Task instructions:
Using the listing below, set down exactly the lines starting at the line that contains "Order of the" and ending at the line that contains "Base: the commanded", both included, and no others.
#####
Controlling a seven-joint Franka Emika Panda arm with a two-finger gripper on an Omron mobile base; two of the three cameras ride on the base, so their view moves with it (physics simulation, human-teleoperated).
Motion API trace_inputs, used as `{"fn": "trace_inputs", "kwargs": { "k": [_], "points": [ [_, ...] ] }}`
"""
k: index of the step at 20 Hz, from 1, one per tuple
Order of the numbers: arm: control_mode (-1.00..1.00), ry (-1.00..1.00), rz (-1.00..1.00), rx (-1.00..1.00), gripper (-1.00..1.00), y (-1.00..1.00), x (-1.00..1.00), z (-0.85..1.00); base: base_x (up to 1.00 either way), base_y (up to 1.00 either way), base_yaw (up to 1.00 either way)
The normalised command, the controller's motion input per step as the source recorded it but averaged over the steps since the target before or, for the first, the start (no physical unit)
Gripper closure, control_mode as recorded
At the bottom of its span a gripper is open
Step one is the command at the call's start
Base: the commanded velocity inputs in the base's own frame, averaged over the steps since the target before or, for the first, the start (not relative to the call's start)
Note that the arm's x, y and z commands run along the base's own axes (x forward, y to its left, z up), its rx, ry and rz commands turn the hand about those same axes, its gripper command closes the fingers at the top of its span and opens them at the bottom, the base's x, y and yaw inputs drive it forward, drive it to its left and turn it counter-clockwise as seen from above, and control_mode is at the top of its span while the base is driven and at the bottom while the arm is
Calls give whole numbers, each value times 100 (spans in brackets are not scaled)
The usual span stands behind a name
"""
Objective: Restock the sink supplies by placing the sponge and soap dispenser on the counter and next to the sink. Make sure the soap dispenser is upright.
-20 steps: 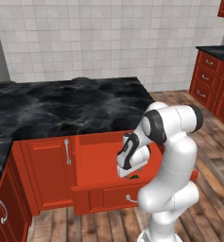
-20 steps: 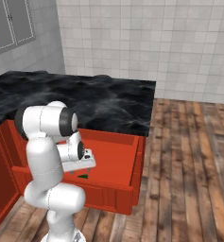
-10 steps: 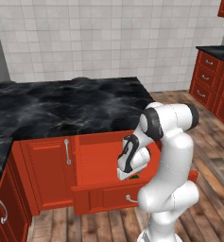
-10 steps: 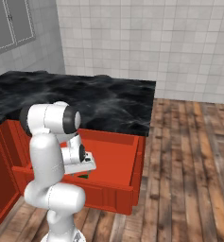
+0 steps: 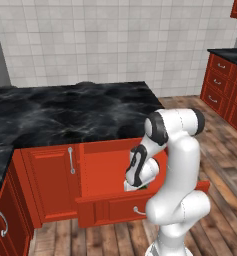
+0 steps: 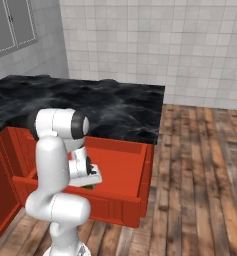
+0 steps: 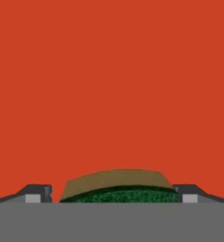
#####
Output for this task:
Order of the numbers: arm: control_mode (-1.00..1.00), ry (-1.00..1.00), rz (-1.00..1.00), rx (-1.00..1.00), gripper (-1.00..1.00), y (-1.00..1.00), x (-1.00..1.00), z (-0.85..1.00); base: base_x (up to 1.00 either way), base_y (up to 1.00 either way), base_yaw (up to 1.00 either way)
The normalised command, the controller's motion input per step as the source recorded it but averaged over the steps since the target before or, for the first, the start (no physical unit)
Gripper closure, control_mode as recorded
At the bottom of its span a gripper is open
Step one is the command at the call's start
Base: the commanded velocity inputs in the base's own frame, averaged over the steps since the target before or, for the first, the start (not relative to the call's start)

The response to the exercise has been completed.